As a long time fan of Harold Cohen, I found the show’s inclusion of computer generated works from his very earliest 1960s felt-tip-on-teletype-print experiments with generating figure and ground relationships computationally to a recent large-scale full-colour inkjet abstract was a real treat. Plotter drawings of abstract shapes from the 1970s and of human and plant forms from the 1980s show the progress that Cohen made in using computers to rigorously explore how art and images are created and function. Being able to study this work close-up reveals details such as debugging information in the teletype prints and the operation of the collision-detection algorithm in the 1980s images. And it provides the pleasure of seeing detailed, well-composed drawings.

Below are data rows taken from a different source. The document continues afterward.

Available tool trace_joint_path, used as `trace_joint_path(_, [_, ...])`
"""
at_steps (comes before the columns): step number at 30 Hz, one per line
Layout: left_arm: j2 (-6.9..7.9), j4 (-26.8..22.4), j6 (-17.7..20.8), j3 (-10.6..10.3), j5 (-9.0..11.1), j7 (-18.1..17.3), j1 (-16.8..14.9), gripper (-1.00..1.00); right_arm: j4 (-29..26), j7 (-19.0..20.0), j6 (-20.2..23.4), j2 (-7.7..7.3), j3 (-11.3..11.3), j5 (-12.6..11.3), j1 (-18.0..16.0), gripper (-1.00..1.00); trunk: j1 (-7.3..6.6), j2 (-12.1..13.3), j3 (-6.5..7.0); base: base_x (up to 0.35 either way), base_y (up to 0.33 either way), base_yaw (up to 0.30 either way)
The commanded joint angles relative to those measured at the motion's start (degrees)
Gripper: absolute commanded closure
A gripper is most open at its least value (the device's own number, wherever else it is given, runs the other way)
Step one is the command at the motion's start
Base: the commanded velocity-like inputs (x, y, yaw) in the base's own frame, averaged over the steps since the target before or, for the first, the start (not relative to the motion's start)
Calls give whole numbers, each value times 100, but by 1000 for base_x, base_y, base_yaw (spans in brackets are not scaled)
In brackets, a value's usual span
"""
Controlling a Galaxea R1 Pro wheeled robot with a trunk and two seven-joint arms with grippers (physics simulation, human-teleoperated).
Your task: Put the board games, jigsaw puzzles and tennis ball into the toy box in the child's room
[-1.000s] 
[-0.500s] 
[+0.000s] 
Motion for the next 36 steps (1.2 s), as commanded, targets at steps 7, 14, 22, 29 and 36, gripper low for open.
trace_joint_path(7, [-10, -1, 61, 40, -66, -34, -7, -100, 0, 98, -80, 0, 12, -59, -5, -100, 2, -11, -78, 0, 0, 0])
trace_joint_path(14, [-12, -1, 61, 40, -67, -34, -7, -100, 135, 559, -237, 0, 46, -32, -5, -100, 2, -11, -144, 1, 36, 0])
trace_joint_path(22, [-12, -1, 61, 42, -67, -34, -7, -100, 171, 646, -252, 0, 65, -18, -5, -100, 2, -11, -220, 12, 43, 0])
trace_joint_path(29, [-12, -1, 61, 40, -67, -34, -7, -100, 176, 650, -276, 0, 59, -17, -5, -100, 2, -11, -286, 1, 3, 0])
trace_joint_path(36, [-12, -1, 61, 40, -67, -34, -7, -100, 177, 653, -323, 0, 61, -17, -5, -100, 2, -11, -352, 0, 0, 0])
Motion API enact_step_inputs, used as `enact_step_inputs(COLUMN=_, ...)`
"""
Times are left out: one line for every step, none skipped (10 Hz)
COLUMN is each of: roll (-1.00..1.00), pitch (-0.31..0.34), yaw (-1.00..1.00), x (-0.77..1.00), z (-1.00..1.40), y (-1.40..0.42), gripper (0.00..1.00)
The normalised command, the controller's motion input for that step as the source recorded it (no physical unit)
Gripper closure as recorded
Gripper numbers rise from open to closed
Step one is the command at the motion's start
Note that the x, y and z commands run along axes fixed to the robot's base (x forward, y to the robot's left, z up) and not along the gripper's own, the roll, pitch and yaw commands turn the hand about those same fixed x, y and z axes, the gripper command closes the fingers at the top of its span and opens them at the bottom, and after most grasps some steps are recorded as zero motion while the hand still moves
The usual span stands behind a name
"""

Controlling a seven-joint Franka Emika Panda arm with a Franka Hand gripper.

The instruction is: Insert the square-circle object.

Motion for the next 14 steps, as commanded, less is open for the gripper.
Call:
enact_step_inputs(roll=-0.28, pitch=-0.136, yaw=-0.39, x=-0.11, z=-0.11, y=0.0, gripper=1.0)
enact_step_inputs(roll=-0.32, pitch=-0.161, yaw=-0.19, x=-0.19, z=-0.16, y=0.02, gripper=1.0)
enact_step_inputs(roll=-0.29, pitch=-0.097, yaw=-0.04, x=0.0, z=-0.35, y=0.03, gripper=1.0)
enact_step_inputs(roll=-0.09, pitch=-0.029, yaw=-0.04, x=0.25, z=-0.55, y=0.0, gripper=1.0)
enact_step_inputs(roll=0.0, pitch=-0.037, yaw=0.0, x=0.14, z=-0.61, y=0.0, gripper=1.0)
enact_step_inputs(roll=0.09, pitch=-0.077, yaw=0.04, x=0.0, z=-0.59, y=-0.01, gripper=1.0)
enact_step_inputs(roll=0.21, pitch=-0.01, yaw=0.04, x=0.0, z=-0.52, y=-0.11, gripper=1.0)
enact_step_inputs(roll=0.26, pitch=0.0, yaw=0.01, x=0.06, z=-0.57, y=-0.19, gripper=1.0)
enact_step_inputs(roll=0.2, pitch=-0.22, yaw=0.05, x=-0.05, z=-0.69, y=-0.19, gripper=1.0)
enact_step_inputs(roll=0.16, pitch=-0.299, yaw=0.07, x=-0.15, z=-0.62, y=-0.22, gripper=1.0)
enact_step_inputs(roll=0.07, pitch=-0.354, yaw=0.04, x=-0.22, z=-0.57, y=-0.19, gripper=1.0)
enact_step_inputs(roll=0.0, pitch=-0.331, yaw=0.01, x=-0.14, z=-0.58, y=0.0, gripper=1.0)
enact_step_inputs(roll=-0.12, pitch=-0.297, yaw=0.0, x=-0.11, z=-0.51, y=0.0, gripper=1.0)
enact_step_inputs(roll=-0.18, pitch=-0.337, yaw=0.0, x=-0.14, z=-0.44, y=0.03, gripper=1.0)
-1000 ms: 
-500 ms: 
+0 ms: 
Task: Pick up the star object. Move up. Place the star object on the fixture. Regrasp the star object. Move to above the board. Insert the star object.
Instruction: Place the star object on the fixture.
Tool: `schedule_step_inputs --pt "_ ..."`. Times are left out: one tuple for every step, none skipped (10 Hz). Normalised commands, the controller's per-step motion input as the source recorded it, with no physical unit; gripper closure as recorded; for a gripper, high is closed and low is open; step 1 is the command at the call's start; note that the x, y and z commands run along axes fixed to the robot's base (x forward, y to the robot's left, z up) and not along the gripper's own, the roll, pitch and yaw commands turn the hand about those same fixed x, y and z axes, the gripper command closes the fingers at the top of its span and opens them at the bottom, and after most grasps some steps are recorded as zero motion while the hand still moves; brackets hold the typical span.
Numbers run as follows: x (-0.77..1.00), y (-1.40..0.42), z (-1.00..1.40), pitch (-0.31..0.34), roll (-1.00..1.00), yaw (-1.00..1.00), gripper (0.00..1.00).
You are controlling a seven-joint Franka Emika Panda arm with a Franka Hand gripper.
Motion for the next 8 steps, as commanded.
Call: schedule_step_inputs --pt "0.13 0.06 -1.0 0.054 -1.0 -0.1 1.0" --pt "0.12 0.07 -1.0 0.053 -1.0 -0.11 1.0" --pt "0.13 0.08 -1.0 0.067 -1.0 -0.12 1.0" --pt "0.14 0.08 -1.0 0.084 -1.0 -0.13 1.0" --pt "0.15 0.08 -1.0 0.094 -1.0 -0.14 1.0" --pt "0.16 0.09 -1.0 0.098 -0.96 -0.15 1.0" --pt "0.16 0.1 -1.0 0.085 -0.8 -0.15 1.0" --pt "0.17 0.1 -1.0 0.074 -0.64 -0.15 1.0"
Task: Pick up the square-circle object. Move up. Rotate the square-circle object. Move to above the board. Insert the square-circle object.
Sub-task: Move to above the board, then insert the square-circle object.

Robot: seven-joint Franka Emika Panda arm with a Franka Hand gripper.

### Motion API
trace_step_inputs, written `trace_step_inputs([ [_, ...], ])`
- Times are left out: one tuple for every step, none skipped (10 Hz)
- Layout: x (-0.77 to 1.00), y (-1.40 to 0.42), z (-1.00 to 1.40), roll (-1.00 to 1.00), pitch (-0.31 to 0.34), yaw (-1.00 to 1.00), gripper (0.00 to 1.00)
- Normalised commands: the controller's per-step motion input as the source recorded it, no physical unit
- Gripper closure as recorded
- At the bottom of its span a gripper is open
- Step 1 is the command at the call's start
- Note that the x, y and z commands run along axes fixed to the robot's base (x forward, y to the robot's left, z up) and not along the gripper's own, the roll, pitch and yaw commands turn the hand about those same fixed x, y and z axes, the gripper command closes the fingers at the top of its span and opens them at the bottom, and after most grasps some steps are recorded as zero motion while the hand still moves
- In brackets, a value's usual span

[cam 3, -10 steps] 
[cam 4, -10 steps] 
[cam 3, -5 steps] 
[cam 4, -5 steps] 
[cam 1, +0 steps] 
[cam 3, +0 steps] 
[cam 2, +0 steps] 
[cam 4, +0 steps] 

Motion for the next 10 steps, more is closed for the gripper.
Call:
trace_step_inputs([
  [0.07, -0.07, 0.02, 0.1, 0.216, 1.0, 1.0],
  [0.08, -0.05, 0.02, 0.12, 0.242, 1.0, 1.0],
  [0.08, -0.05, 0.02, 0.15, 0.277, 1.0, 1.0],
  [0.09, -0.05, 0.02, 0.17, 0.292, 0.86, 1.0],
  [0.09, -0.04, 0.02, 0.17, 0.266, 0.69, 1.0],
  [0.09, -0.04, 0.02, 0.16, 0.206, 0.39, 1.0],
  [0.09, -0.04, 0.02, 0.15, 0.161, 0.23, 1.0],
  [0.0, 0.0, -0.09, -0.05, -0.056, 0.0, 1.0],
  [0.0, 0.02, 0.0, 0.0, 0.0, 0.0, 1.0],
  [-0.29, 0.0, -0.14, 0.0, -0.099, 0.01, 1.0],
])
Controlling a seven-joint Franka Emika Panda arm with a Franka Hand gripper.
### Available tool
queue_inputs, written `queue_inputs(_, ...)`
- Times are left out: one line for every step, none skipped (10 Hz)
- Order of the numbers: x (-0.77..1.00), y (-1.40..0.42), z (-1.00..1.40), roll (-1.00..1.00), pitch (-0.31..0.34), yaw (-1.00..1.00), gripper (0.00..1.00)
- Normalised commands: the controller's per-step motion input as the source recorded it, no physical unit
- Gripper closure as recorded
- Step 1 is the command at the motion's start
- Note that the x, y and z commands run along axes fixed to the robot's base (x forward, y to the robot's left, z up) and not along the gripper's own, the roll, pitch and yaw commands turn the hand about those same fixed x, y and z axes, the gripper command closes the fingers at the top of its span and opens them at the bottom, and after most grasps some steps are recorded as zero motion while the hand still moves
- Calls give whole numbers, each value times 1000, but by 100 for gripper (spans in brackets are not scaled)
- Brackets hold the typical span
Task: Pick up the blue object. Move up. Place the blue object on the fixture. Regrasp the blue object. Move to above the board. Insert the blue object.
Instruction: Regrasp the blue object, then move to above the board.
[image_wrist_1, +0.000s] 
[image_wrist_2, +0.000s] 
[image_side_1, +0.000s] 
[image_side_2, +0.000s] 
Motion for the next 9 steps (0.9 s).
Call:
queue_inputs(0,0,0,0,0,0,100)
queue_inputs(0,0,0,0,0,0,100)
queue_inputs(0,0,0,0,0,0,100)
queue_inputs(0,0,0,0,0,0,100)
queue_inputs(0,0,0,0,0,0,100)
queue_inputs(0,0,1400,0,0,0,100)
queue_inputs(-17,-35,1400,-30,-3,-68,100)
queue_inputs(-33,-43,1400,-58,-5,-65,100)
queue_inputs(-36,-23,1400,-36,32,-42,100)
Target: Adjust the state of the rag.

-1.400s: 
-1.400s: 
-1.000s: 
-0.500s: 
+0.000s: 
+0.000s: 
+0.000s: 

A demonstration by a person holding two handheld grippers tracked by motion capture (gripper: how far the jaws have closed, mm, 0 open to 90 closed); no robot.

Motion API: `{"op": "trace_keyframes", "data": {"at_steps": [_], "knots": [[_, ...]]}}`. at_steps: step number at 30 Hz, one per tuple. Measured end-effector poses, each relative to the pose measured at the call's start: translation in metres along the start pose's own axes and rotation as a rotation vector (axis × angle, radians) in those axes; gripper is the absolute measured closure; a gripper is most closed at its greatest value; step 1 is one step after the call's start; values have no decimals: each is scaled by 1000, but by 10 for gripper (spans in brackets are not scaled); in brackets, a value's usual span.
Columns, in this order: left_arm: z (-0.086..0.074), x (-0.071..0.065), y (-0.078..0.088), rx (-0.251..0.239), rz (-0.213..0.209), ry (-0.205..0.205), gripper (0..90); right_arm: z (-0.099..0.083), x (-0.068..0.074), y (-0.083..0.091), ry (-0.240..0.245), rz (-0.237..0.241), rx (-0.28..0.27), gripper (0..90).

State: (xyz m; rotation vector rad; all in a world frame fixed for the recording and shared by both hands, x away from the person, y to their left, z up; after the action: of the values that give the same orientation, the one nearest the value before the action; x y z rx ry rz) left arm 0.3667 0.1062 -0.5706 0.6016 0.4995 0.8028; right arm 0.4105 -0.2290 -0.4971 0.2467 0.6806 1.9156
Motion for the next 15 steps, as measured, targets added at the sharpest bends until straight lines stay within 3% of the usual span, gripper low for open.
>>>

This is a recurring experience in Digital Pioneers. Despite the uniformly dismissive attitude of both popular and academic criticism towards art computing the fact is that when you actually see the work in the flesh it rewards sustained attention. Not as historical or technical curiosities, but as images with cultural and aesthetic content and resonance. To ignore this and to continue to claim that this art is less than the sum of its parts would ironically be to fall prey to a particularly extreme attitude of technological determinism.
The show also contains displays of ephemera including magazines and books such as back issues of the Computer Arts Society’s “PAGE” and William Gibson’s supposedly self-erasing story on a floppy disk “Agrippa”. I’d not seen an actual copy of “Agrippa” before. PAGE back-issues are available online, but their presence here flags an important point.
The revived Computer Arts Society has been key in promoting and deepening understanding of the history of art computing in the UK. The Digital Pioneers show and its excellent accompanying book are a good example of how CAS’s project has spread out into more traditional cultural institutions, and many of the images and exhibits in the show come from the archives that CAS has donated to the V&A.
The “Digital Pioneers” book (by Honor Beddard and Douglas Dodds, V & A Publishing, 2009) serves as a catalogue for the show . It contains an informative introductory essay and printed images of many of the works on display as well as a CD-ROM with 200dpi scans of them. These scans are high-resolution enough to be able to examine the images in some detail, although they are no substitute for seeing the images in the gallery. A slightly excessive copyright licencing notice is the only indication that the book has in fact been produced as one in a series of pattern books from the V&A. It’s a must-have if you enjoy the show or have any interest in early art computing.
Digital Pioneers is an opportunity to really look at the work of early computer artists and to evaluate that work directly rather than through the medium of poor reproductions or through the fog of received critical opinion. As a slice of artistic history that just so happens to have been produced on computer it contains much to reward both the eye and the mind.
Update: Two recently published books provide more extensive background to the period covered by the show, making the history of this fascinating era available to current practitioners –
White Heat, Cold Logic: British Computer Art 1960-1980‘ edited by Charlie Gere et al covers the history of British computer art and the Computer Arts Society.
A Computer in the Art Room by Catherine Mason describes the relationship between British art schools and computing (which is how I became interested in this area in the first place).